Furthermore, we also observed that the WOM results in higher coal displacement in all nuclear outcomes, by transferring financial ownership of wind output from the wind-only entrant OWE to the coal-on-margin gencos OLG or OSG, depending on who has coal on the margin and is therefore willing to buy. The price in the WOM was found to be close to the electricity market price, with OLG offering a price higher than the electricity price in some blocks, demonstrating a high willingness-to-pay for wind output when it has coal on the margin, and large amounts of output sold to the market. Overall, the WOM was found to have financial benefits to the wind entrant, and emissions benefits to society.

In the final chapter of the thesis, we will explore the sensitivity of our Ontario-like model results to some alternate market configurations, by using the WCAPCOMP 1.0 and 2.WOM models to look at the effect of basic versus advanced WOM knowledge, the number of gencos who own fossil generation in the market, and the slope of the demand curves used to describe consumers. In all of these examples, we focus on how each of these different market configurations affects the amount of wind capacity constructed, and the amount of coal displacement. We provide these additional results as a further demonstration of the usefulness of the WCAPCOMP models.

135 136

5.0 Market Structure Sensitivity

In the previous chapters of this thesis, we have presented models of wind capacity expansion in a competitive market setting. These models have allowed us to examine the value of wind, specifically the amount of wind capacity constructed, the allocation of wind capacity amongst the gencos, the amount of coal displaced by wind generation, and the resulting profits to each of the gencos. We have also looked at the effect of nuclear uncertainty on the value of new capacity, and explored the concept of a market for wind output contracts-for- difference post-uncertainty, where the wind entrant can sell financial rights to wind output to other competitors, rather than receive payment from the electricity market.

In the last chapter, we will present some case studies, which focus on the effect of various market structures or policies on the amount of wind constructed, and the amount of coal energy displaced by wind. We will focus on three areas: the effect of WOM market knowledge on the amount of contracts traded, number of gencos in the market with coal generation, and sensitivity to the assumed demand curve slopes describing the consumers. These results will provide an illustration of the sensitivity of the results of the previous two chapters to these aspects of market structure.

In the first half of the chapter, we will explore the interaction between two of the above dimensions: ownership of fossil generation (single ownership versus split ownership) and level of wind output cross-market knowledge (basic versus advanced), using the WCAPCOMP 2.WOM model, for a total of 4 comparison cases. For ownership of fossil generation, we will compare the Chapter Three & Four case of split ownership 1:2 between OLG and OSG, versus a case where OLG and OSG are combined into a single integrated genco named "OIG", who then has a monopoly on fossil generation. For each of these ownership cases, we will also contrast results obtained assuming either basic knowledge in the WOM (genco does not expect other gencos to adjust outputs in response to a WOM contract purchase) or advanced knowledge (when gencos anticipate their counterparts will adjust outputs, which was assumed in the Chapter Four results).

136 137

In the second half of the chapter, we will look at the effect of using a higher point elasticity of demand to derive the demand curves for each block in the electricity market. The effect of using a higher point elasticity of demand results in a shallow demand curve slope, which impacts the electricity market price, and therefore the model results, as will be illustrated in the subsequent sections. In the WCAPCOMP 1.0 model of Chapters Three, we presented results using e=0.5 to compute the demand curves. We will contrast those results with a case where we use e=0.8 to calibrate the demand curves, which results in a shallower demand curve slope, and illustrate the effect this has on electricity market prices, wind construction & coal displacement, using the WCAPCOMP 1.0 deterministic model as our comparison tool.

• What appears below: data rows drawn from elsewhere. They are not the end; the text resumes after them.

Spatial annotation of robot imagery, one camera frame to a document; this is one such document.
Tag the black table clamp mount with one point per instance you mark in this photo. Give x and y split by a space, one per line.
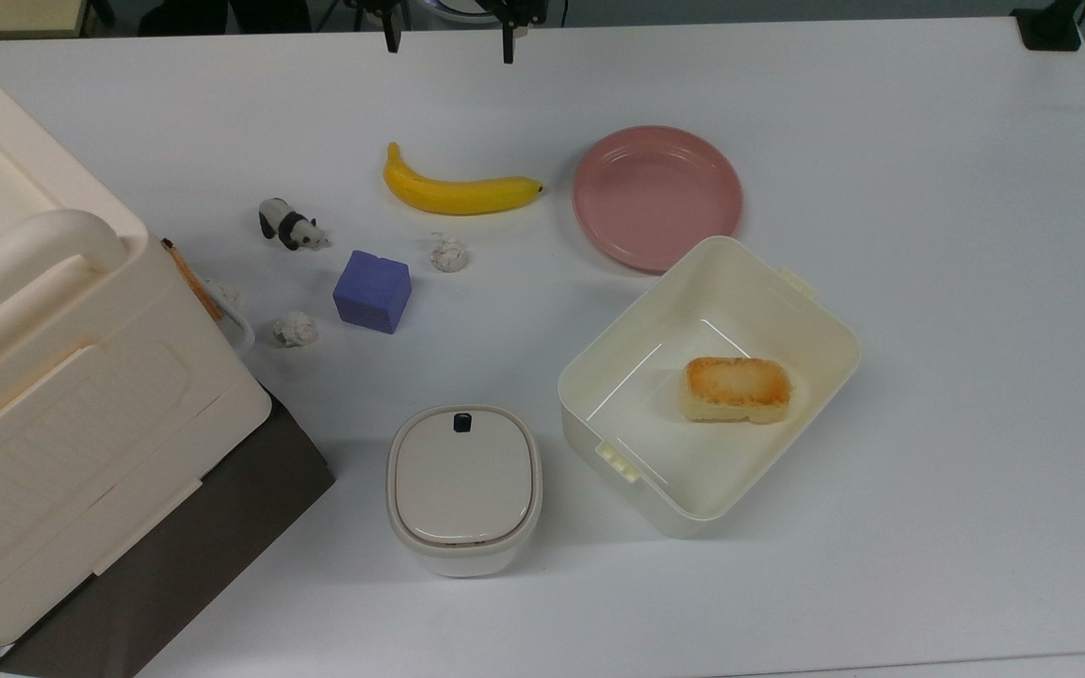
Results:
1049 26

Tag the large cream storage box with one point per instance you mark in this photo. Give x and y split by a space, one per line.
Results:
62 424

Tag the toasted bread piece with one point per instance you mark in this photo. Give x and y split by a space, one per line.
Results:
736 390

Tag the small cream lidded trash can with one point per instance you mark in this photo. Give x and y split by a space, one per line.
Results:
463 480

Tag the cream open plastic container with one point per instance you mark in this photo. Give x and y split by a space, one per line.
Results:
637 443

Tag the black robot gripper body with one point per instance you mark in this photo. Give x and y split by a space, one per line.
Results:
514 9

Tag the yellow banana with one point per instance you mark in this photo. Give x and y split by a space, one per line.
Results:
453 195

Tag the blue foam cube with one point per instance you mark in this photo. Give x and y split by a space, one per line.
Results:
371 292

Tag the pink plate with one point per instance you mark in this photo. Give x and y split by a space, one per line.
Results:
655 196

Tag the small panda figurine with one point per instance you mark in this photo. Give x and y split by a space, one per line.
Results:
290 226

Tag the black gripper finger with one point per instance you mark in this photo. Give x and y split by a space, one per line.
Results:
392 36
509 45

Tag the dark wood drawer box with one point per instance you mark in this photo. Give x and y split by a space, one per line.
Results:
222 537

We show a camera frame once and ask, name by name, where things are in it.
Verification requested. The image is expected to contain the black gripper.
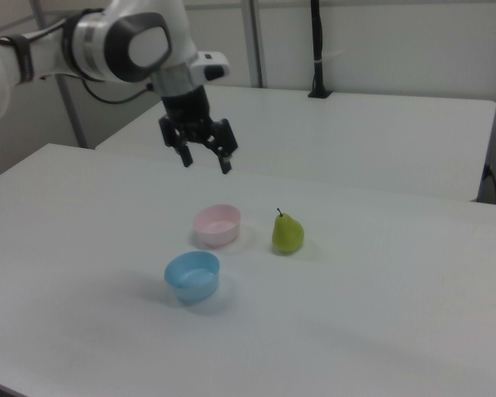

We close the chapter with some notes on the stability of our model, along with some recommendations for future work.

5.1 Effect of Cross-Market WOM Knowledge and Fossil Generation Ownership

In the first two sections, we will look at the sensitivity of the WCAPCOMP 2.WOM results to two dimensions of market structure: wind output market knowledge, and fossil generation ownership. We look at the effect of basic knowledge versus advanced cross-market WOM knowledge (which was assumed in Chapter Four, as defined in Section 4.1.2), and also the effect of combining the two fossil gencos OLG & OSG from Chapters Three and Four into a single entity OIG, for a total of 4 comparison cases. The OIG case represents a similar situation to that currently in Ontario, where a single genco controls the marginal capacity type (coal), while the former represents a recommendation from the Market Design Committee to split up ownership of the price-setting generation units (Trebilcock & Hrab, 2005), which are coal in Ontario.

For the OIG case, we assume that the integrated genco behaves reasonably competitively, and ensure this by giving OLG a lower anticipation coefficient ae^oiG1* in the electricity market than OLG had in Chapters Three and Four, to prevent OIG, who controls more than % of the generation assets in the market for that case, from abusing market power and withholding generation to increase electricity prices.

137 138

We will begin by recalling from Section 4.1.2 the definitions of basic and advanced cross- market WOM knowledge. A basic genco assumes that if it purchases a WOM contract, the other gencos in the electricity market will not adjust their outputs in response, which corresponds to an open-loop level of knowledge. An advanced knowledge genco, by contract, recognizes that if there are other gencos with conventional generation on the margin, then they will adjust their outputs in response to the buying genco's output re- optimization, and this will affect their perceived marginal revenue associated with buying WOM contracts.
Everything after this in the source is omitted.